Госпожа Форбс положила на стол салфетку, и мы все трое встали, чтобы помолиться. Потом, предупредив, что за время, пока она закончит ужин, мы должны уснуть, она отослала нас в спальню. Все наши поощрительные баллы аннулировались, и только набрав по двадцать, мы снова могли бы лакомиться ее пирожными с кремом, ее ванильными тортами, ее воздушными бисквитными пирогами со сливами, подобных которым нам уже не увидеть никогда.

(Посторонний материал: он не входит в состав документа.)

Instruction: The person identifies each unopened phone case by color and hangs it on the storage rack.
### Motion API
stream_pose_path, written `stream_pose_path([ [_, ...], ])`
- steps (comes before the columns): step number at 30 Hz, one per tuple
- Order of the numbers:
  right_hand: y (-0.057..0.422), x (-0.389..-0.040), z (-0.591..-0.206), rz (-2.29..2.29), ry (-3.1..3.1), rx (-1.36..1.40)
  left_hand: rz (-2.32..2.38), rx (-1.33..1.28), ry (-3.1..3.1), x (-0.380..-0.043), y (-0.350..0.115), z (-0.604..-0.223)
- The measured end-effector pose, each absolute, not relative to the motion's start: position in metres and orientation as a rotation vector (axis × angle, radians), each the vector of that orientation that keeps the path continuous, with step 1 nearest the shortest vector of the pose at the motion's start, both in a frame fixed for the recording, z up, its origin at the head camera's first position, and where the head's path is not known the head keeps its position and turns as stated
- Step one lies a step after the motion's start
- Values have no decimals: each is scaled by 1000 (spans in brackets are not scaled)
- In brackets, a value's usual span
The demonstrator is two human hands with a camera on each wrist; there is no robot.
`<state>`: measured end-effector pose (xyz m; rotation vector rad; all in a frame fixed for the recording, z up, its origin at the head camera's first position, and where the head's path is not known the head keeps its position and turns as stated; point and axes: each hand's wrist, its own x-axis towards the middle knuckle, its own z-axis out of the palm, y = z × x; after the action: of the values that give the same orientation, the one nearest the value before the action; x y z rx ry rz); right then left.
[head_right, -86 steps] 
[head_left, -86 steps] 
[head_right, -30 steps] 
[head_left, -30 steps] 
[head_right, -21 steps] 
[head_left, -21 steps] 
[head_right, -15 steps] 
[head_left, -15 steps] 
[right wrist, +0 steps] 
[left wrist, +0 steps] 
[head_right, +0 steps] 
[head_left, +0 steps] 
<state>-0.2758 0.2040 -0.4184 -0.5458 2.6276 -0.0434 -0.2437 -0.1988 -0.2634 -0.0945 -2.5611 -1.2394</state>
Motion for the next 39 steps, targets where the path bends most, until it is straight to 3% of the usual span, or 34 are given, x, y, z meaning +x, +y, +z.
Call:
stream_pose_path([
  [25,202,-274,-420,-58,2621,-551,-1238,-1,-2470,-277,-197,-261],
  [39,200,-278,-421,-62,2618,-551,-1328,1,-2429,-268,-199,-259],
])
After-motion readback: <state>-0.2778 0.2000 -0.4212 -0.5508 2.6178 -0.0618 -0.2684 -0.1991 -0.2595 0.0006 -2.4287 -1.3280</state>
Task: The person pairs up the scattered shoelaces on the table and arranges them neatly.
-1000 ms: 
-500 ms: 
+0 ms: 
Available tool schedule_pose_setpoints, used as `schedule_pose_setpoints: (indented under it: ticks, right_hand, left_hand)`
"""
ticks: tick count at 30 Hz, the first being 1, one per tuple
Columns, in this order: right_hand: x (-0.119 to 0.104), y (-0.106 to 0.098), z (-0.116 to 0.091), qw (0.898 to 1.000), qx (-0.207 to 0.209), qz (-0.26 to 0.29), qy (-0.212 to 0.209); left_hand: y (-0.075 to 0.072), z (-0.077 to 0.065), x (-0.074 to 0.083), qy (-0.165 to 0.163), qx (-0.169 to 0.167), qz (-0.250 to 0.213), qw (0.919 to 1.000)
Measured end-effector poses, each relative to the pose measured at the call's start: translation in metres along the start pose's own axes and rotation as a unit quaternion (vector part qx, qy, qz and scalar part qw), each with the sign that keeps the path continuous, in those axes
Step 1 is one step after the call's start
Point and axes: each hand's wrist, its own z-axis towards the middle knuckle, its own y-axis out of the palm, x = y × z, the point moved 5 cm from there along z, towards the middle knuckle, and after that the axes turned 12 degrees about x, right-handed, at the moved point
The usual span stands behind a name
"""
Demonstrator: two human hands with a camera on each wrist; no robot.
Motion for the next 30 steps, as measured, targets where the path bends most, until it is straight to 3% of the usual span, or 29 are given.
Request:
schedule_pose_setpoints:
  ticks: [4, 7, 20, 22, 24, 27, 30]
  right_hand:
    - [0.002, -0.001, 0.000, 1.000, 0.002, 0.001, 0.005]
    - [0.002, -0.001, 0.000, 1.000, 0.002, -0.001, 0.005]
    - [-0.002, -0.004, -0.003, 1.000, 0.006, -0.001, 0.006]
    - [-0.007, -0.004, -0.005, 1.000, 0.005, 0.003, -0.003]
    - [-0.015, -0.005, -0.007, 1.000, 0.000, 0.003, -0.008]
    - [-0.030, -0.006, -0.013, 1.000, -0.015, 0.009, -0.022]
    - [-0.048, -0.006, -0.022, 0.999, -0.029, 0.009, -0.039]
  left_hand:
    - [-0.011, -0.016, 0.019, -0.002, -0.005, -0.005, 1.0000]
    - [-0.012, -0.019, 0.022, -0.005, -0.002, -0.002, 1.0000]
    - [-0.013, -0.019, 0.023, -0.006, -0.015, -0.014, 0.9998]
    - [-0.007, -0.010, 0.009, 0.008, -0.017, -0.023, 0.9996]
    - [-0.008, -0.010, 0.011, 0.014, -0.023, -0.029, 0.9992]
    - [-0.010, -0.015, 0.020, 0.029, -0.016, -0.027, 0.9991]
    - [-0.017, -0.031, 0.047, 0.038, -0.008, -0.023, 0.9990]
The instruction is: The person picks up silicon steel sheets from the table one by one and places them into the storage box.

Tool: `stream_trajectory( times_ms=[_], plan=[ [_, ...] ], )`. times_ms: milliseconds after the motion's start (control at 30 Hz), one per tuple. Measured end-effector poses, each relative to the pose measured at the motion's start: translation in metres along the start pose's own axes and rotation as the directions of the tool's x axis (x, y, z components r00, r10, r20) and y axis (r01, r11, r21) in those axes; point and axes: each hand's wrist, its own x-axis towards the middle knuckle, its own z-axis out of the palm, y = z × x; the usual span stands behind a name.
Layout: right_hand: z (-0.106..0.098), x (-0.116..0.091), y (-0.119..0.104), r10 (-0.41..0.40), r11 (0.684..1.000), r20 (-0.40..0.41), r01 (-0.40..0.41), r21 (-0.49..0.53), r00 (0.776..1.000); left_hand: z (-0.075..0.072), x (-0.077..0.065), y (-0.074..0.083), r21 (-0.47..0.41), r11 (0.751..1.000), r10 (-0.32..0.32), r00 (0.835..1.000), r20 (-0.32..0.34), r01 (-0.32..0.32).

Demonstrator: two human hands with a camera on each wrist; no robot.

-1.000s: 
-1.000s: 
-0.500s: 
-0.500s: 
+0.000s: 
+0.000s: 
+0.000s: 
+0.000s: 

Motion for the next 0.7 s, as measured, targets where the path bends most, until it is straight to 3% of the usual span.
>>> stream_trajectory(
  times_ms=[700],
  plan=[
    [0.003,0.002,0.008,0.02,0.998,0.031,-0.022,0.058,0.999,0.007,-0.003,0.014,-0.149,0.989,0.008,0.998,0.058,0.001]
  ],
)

Рано или поздно разрыв должен был произойти. Целый год мы с нетерпением ждали привольного лета на острове Пантеллерия, что к югу от Сицилии, и оно оказалось таким на самом деле в первый месяц, когда наши родители были с нами. До сих пор я вспоминаю как сон покрытую вулканическими камнями, опаляемую солнцем равнину, вечное море, выбеленный негашеной известью дом, из окон которого в безветренные ночи были видны мерцающие огни африканских маяков. Исследуя вместе с отцом сонные глубины вокруг острова, мы обнаружили на дне шесть желтых торпед, лежащих там со времени последней войны, извлекли на поверхность древнегреческую амфору почти в метр высотой с окаменевшими на ней цветочными гирляндами, на дне которой тлел жар незапамятно древнего, ставшего ядовитым вина, купались в ямах на берегу, вода в которых, испаряясь, становилась такой густой, что по ней почти можно было ходить. Но самым ошеломляющим открытием оказалось для нас существование Фульвии Фламинеа. Наружностью она была похожа на счастливого епископа, и ее всегда окружали, загораживая ей дорогу, полусонные кошки, но она говорила, что терпит их не потому, что любит, а только потому, что они не дают крысам ее съесть. Вечерами, когда наши родители смотрели по телевизору программы для взрослых, Фульвия Фламинеа водила нас к себе домой (дом ее стоял меньше чем в ста метрах от нашего) и учила нас прислушиваться к доносящимся издалека звукам и отличать песни от жалобных завываний тунисских ветров. Муж ее был для нее слишком молод, летом он работал в туристских отелях на другом конце острова и домой возвращался только спать. Оресте жил вместе со своими родителями чуть подальше, вечерами он приносил в дом нашей кухарки связки только что пойманной рыбы и корзины лангуст и вешал их в кухне, а муж Фульвии Фламинеа продавал их на следующий день в туристских отелях. После этого Оресте снова надевал на лоб фонарь водолаза и брал нас с собой охотиться на горных крыс, они были крупные как зайцы и питались кухонными отбросами. Иногда мы с братом возвращались, когда родители уже легли, и мы подолгу не могли уснуть из-за шума, который поднимали крысы, отнимая друг у друга объедки, во двориках всех соседних домов. Но даже от этого очарование нашего счастливого лета не уменьшалось ничуть.